In the suit, there was a corresponding British patent which had been held invalid in view of certain prior art. The competitor of the patentee initiated a revocation action against the Australian patent. Subsequent to the commencement of revocation proceedings in Australia, the patentee sought the permission of the court to amend its claims in order to add narrower claims.

Note, prior to court proceedings commencing, amendments can be made by the patentee as of right, provided that the claims are not broadened, and provided that no new matter is claimed – however, once court proceedings are commenced, amendments can only be made with the consent of the court.

Here, Apotex tried to get Les Laboratoires Servier’s Australian Patent No 2001276418 (AC Patent) declared invalid while Servier tried to amend the AC Patent under s 105(1) of the Patents Act 1990 (Cth) to add an additional set of narrower claims.

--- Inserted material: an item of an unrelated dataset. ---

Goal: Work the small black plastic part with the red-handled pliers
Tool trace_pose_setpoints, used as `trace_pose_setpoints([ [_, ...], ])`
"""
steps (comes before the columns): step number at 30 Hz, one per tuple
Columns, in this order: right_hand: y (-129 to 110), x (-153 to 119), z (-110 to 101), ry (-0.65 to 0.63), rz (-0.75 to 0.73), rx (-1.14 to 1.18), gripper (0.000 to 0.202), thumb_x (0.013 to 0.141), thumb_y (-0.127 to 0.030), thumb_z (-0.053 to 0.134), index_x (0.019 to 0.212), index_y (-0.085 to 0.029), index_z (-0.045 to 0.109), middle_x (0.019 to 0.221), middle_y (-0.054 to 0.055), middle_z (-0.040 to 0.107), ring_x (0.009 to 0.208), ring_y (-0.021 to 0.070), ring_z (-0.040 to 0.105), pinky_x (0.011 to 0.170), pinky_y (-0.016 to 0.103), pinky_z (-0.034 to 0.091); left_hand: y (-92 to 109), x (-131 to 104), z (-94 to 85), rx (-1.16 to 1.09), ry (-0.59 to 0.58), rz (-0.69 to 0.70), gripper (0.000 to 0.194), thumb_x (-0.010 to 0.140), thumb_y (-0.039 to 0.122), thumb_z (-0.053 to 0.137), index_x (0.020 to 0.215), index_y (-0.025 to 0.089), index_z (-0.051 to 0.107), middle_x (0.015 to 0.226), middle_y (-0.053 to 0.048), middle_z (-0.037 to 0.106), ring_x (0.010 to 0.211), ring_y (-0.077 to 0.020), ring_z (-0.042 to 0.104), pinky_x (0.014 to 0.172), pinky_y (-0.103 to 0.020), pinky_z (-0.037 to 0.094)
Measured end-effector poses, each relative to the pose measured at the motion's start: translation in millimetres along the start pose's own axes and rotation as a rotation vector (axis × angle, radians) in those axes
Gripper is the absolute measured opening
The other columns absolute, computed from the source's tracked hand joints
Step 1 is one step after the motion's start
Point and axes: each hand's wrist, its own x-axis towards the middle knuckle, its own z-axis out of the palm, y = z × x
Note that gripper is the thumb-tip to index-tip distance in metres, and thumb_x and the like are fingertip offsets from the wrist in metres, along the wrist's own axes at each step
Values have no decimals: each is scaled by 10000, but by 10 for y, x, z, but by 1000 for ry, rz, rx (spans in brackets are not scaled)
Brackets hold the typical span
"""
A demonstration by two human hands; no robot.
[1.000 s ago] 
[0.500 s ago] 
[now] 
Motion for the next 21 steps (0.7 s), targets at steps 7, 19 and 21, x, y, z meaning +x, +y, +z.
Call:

Section 105 of the Act confers a discretion on the Court in relation to an application to amend a patent. That is, even if proposed amendments are otherwise allowable under s 102 of the Act, the Court may still refuse to direct the amendments on discretionary grounds. The Court should consider all relevant factors in deciding the exercise of that discretion.

Guidelines identified as relevant to the exercise of discretion:

  • Whether there has been a full disclosure of all relevant matters;
  • Whether the patentee has sought to obtain an unfair advantage from the unamended patent;
  • Whether there has been any unreasonable delay in seeking amendment; and
  • Whether any circumstances arise that would lead the Court to refuse the amendment.

Here, the onus is on the patentee to satisfy the court that the amendments should be allowed. The court is concerned with the conduct of the patentee and not with the merit of the invention:

  • Mere delay does not warrant refusal although the patentee must explain any delay, which should be reasonable;
  • If a patentee becomes aware of the undue breadth of its claims, it must act to amend them without undue delay.

In the case in question, the court refused to exercise the discretionary power to allow the amendment. The two main factors relied upon by the court in not allowing the amendment were (a) delay on the part of the patentee, and (b) the patentee was seeking an unfair advantage by also retaining the original broader claims.

In relation to the second factor, the court noted that the patentee was seeking to add narrower claims which better reflected what was said by the patentee to be the crux of the invention, whilst concurrently maintaining the broader claims which went beyond the scope of the invention as asserted by the patentee.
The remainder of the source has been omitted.